I wanted to know how to approach the top retail shows in the country that, typically, demanded I pick ONE medium to apply in. And usually my jewelry wouldn’t be accepted, because it’s a dense medium at high-end fine craft shows. Often half the applicants are jewelers! I wanted help figuring out how to get out of the “box” most shows and exhibits want to put us creatives in.

(I never solved that, but finally figured out ways around it.)

Nowadays, whenever I ask people about their creative work, I get a wonderful variety of answers. But the ones where I sense folks feel the most embarrassment is when they haven’t focused completely on “just one thing”.

“Oh, I’m not a real artist! I love oil painting, but I’ve also enjoy watercolor and pastels, and I’ve taken clay workshops and loved it, and I want to….” And then they sort of trail off, waiting for me to tell them to “focus”.

I refuse.

I ask them what their goals are, and listen. Unless they feel “held back” by their free choices, I almost always tell them to embrace their path.

From their reaction, I’m guessing no one has ever told them that’s okay. Which is sad.

Some of us know the medium that speaks to us. We leap into with all our heart, and pursue it, perfecting our skills, finessing our techniques, perhaps (hopefully!) even receiving recognition and acclaim for our work.

Others, like me, take longer to figure it out. We try different things, or keep up with several things, until we find our way through.

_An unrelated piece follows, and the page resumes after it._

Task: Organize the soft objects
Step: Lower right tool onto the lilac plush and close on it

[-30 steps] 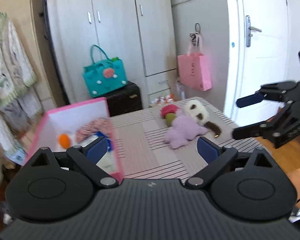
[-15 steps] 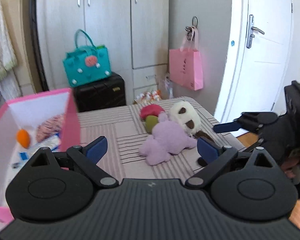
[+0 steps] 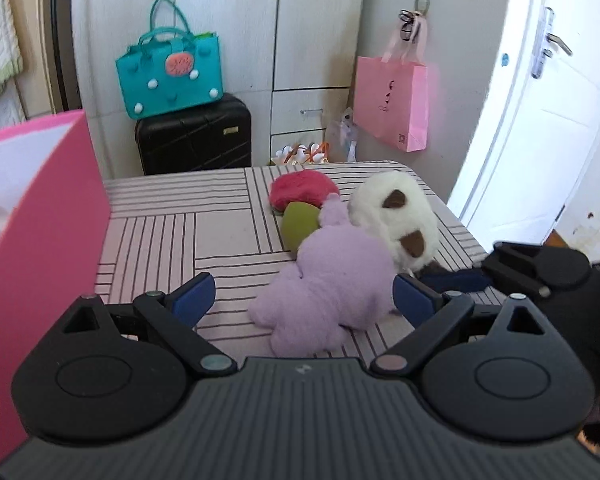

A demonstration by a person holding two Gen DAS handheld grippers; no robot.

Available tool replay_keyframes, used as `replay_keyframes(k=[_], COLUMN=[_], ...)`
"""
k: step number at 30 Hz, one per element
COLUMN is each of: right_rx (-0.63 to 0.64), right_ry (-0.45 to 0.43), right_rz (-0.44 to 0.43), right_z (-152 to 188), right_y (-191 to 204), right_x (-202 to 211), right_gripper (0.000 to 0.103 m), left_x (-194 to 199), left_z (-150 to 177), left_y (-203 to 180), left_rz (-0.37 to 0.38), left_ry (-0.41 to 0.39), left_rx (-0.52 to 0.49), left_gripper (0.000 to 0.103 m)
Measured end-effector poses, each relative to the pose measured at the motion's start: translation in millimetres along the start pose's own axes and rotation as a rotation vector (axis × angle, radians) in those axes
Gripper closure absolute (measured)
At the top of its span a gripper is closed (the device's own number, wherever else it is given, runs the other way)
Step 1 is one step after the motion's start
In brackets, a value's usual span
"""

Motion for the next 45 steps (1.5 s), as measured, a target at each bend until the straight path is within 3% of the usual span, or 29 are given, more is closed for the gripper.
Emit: replay_keyframes(k=[5, 11, 14, 15, 18, 21, 27, 32, 39, 45], right_rx=[0.000, -0.020, -0.023, -0.019, -0.013, -0.029, -0.070, -0.029, -0.012, -0.015], right_ry=[0.022, 0.032, 0.035, 0.035, 0.039, 0.048, 0.086, 0.066, 0.049, 0.063], right_rz=[-0.002, -0.019, -0.036, -0.039, -0.048, -0.073, -0.203, -0.064, -0.056, -0.067], right_z=[-1.0, 0.3, 0.9, 1.4, 2.5, 3.8, 13.1, 10.3, 1.3, -5.8], right_y=[-1.2, -0.1, 4.2, 6.5, 13.4, 20.0, 36.7, 27.1, 25.7, 24.8], right_x=[-9.6, -10.9, -8.4, -7.4, -3.8, 3.2, 20.9, 21.0, 14.9, 4.6], right_gripper=[0.014, 0.014, 0.014, 0.014, 0.014, 0.014, 0.015, 0.015, 0.024, 0.040], left_x=[-19.4, -28.3, -27.3, -26.7, -23.2, -13.1, 7.5, 9.7, 18.0, 18.1], left_z=[5.2, 13.4, 17.4, 18.2, 20.9, 23.1, 33.7, 40.0, 42.6, 43.3], left_y=[10.1, 13.8, 12.1, 12.3, 12.3, 11.8, 15.3, 15.8, 20.9, 23.2], left_rz=[0.017, 0.108, 0.157, 0.155, 0.141, 0.142, 0.131, 0.120, 0.069, 0.085], left_ry=[0.046, 0.067, 0.064, 0.058, 0.055, 0.058, 0.111, 0.123, 0.119, 0.115], left_rx=[0.059, 0.167, 0.225, 0.229, 0.218, 0.226, 0.235, 0.219, 0.204, 0.203], left_gripper=[0.009, 0.015, 0.025, 0.034, 0.041, 0.042, 0.042, 0.036, 0.032, 0.044])
Point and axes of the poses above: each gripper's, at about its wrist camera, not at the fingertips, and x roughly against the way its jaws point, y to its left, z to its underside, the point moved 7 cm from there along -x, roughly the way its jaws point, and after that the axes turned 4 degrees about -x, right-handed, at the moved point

For me, I did fiber work for years: Cross-stitching (easy!), then embroidery (harder!), then quilting (so much time!!), getting smaller and freer and focusing on making something that looked aged and worn. I got to the point where I rarely bought new fabrics, and instead scrounged yard sales, thrift stores, and antique shops for unusual, vintage, and antique fabrics, and well-worn clothing. Eventually, when I couldn’t find what I wanted, I began to over-dye my own fabrics, and even carved my own stamps to print fabric.

When my kids were born, I knit them sweaters. (Hey, it’s faster to knit for a little kid than an adult, and they’re a lot less fussy about how it fits!) (But you also have to work fast, or they’ll grow out of whatever you’re making for them….)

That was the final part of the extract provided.